- _Work to complete_:
Would you output the lines from the one with "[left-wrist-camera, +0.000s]" through the last line of the material below, exactly, but without pictures?

- _Collected data_:
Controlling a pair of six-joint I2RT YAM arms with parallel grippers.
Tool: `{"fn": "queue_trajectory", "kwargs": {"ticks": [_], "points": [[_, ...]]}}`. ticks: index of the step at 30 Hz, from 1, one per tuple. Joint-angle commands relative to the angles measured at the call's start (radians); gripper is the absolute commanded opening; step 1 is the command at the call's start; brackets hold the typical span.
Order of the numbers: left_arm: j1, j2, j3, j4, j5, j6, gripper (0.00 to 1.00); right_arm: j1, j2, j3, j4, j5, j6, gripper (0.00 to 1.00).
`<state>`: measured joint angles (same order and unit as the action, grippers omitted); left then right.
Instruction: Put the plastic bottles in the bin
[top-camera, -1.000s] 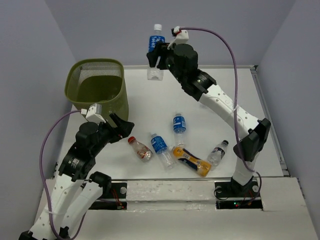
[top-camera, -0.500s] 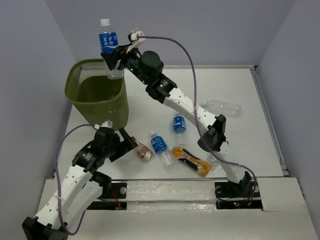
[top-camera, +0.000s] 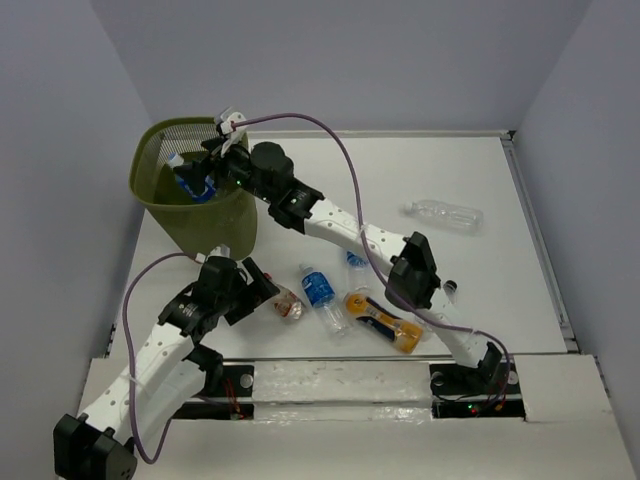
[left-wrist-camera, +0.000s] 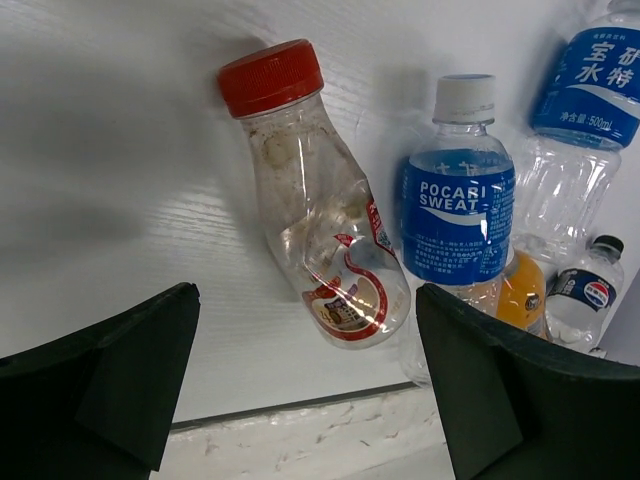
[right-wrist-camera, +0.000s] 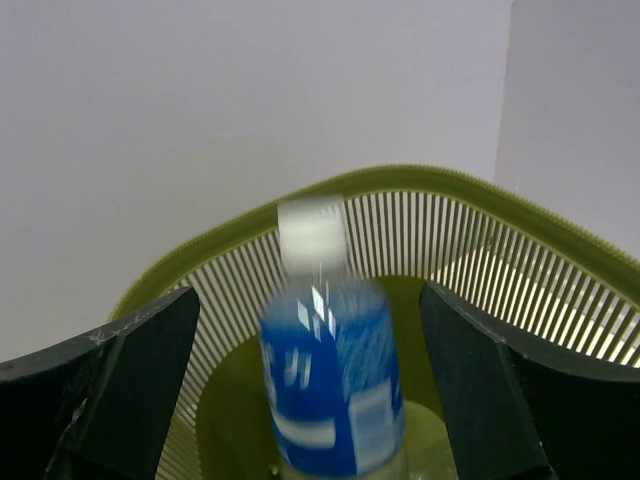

- _Problem solution_:
[left-wrist-camera, +0.000s] 
[right-wrist-camera, +0.000s] 

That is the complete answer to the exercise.